Lecture 5 – Money by Lucas Engelhardt

Lucas Engelhardt is a gifted and extemporaneous speaker, which made him enjoyable to listen to and learn from but difficult to take notes on.

The Barter System

The double coincidence of wants. “In order for me to trade, someone else has to have what I want and I have to have what someone else wants.” Unfortunately for Engelhardt, he’s only got economics knowledge to offer, and if he wants food, he’d have to find a farmer that wants to learn economics. That’s the barter system. Money solves this problem. Engelhardt doesn’t have to search for a farmer who’s looking for an economics lecture. He can pay for food in a commonly accepted medium of exchange, which the farmer can then in turn buy something other than a course in economics.

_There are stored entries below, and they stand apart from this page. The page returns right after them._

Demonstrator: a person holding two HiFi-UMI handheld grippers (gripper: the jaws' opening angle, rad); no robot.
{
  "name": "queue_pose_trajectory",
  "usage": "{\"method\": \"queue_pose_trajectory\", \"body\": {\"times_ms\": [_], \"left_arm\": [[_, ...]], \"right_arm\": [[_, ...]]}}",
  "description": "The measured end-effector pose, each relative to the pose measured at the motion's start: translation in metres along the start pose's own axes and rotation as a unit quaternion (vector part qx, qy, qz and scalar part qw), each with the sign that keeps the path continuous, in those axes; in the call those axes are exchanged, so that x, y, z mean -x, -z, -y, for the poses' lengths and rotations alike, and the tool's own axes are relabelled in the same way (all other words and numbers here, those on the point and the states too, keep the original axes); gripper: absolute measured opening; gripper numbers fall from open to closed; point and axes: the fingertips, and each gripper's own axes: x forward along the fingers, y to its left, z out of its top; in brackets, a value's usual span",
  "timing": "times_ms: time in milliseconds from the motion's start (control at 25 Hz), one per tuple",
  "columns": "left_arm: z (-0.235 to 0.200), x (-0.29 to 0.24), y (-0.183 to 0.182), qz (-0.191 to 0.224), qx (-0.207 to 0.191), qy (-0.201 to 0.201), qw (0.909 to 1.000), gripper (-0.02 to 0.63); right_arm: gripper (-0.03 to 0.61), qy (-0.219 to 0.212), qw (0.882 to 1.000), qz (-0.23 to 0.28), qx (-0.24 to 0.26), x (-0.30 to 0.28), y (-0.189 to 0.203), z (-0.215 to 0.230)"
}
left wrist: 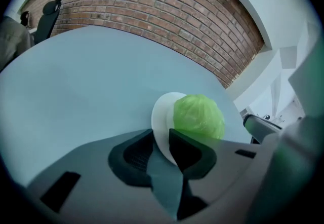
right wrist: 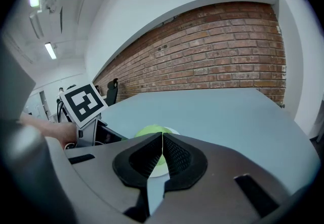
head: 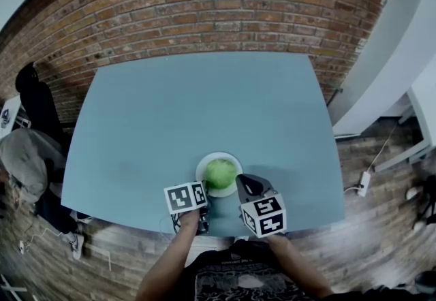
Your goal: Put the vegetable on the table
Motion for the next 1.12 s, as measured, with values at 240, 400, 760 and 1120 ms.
{"method": "queue_pose_trajectory", "body": {"times_ms": [240, 400, 760, 1120], "left_arm": [[-0.003, 0.003, -0.004, 0.012, -0.057, -0.034, 0.9977, 0.089], [-0.003, 0.013, -0.017, 0.056, -0.109, -0.052, 0.9911, 0.089], [0.036, 0.047, -0.036, 0.122, -0.136, 0.041, 0.9824, 0.089], [0.061, 0.092, -0.045, 0.174, -0.17, 0.048, 0.9688, 0.0]], "right_arm": [[0.009, 0.0, 1.0, -0.01, -0.001, 0.0, 0.003, -0.003], [0.009, 0.001, 1.0, -0.009, -0.002, 0.0, 0.002, -0.007], [0.009, -0.013, 1.0, 0.019, 0.008, 0.009, -0.011, -0.021], [0.009, -0.007, 0.999, 0.045, 0.014, 0.027, -0.036, -0.036]]}}
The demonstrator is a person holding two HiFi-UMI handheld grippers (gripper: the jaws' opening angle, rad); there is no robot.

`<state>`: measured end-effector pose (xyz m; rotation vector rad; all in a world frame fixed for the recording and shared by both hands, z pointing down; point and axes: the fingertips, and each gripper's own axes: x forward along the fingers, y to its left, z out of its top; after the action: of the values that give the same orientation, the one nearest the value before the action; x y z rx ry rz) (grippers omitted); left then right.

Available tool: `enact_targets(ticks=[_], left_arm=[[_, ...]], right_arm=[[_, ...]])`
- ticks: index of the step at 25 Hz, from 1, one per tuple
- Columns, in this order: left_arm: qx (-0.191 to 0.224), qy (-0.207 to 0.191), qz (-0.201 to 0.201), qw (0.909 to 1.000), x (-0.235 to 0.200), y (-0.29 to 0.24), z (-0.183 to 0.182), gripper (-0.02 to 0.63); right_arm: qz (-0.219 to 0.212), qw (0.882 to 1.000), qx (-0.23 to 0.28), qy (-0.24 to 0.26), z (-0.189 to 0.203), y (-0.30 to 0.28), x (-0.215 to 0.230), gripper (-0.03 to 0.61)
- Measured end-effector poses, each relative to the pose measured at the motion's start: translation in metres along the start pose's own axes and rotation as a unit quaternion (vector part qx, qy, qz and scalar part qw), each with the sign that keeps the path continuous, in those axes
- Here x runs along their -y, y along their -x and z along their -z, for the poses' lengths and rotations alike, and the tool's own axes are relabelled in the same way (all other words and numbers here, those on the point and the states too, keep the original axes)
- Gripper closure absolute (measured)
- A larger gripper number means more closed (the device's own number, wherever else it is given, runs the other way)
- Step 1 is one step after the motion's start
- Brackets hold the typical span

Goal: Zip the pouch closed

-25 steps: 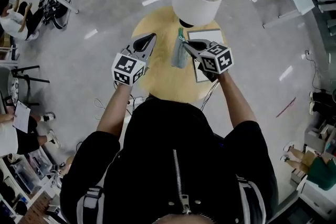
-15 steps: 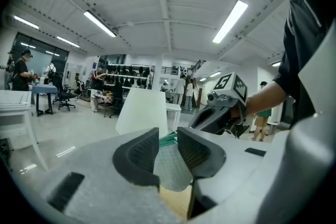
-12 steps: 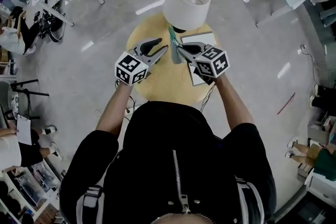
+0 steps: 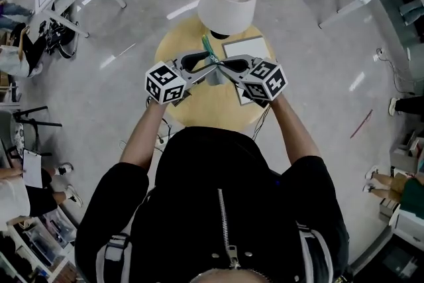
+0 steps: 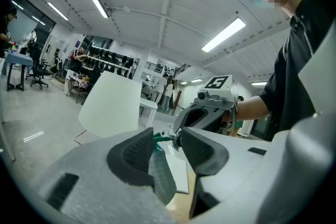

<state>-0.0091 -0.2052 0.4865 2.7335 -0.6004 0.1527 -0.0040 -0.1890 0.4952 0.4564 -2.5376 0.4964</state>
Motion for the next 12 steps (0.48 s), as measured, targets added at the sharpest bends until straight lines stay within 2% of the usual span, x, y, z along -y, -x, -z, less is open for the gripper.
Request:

The Characteristics of Money

→ Store of value – it keeps its value reasonably well
→ Unit of account – we use money to calculate profit and loss
→ Portability – this means having a high value for its weight and bulk
→ Divisible – a cat would make a very poor medium of exchange
→ Fungibility – the individual money units are capable of substitution – an ounce of gold is equal to any other ounce of gold

Big Idea: Money Isn’t Different From Other Goods

→ The value of money is determined by supply and demand. Increasing the supply of money will lower the value. Decreasing the supply of money will increase its value. Basic supply and demand reasoning is useful in understanding money.
→ Money emerged on the market not simply because people were willing to accept it in exhange but because it had a use value which others found desirable. In other words, gold has an outside use other than as a medium of exchange. Paper money lacks this characteristic.
→ Increasing the general supply of money in an economy does not benefit the economy as a whole. This creates additional demand, inflated prices, and erodes savings. However, increasing the amount of money in an economy does benefit the institutions at the entry point of that new money over and against everyone else.

Lecture 6 – Austrian Capital Theory by Roger Garrison

Roger Garrison’s lectures on capital theory and the Austrian Business Cycle are second to none – they’re also deeply dependent on his PowerPoint graphics. If you want to understand the Austrian-Hayekian critique of Keynes’s macroeconomics, there’s no one better than Garrison and his brilliant PowerPoints. Here’s a post from last year about Garrison and his “capital-based macro,” complete with a link to one of his presentations. It’s especially helpful in understanding what causes economic booms and busts like the Roaring 20s and the Crash of 1929. Today’s lecture, however, wasn’t quite what I expected. He was critical of Frank Knight and Milton Friedman and their writings on capital theory, but he didn’t get into the Austrian theory until about half-way through the session. I did get a chuckle at how Garrison took Knight to task on his incessant use of quotation marks around words like “permanent” and “only,” which Garrison interpreted as, “I’m going to go ahead and say this and I hope you’ll let me get away with it.”

The Hayekian Triangle

hayek

→These are the bare bones essentials to Austrian Capital Theory.
→ Consumable output is produced by a sequence of stages of production over time. Of course, the actual economy is infinitely more complex than this.
→ The shape of the structure of production is determined by the rate of savings.
→ More savings means less consumer consumption and more resources committed to the left side of the triangle which brings production plans into alignment with consumer preferences.
→ Less savings means more consumer consumption and more resources committed to the right side of the triangle, which means fewer resources for long-term production plans. This brings production plans into alignment with consumer preferences. Garrison illustrates this in an wonderfully animated display, which is available in the link above.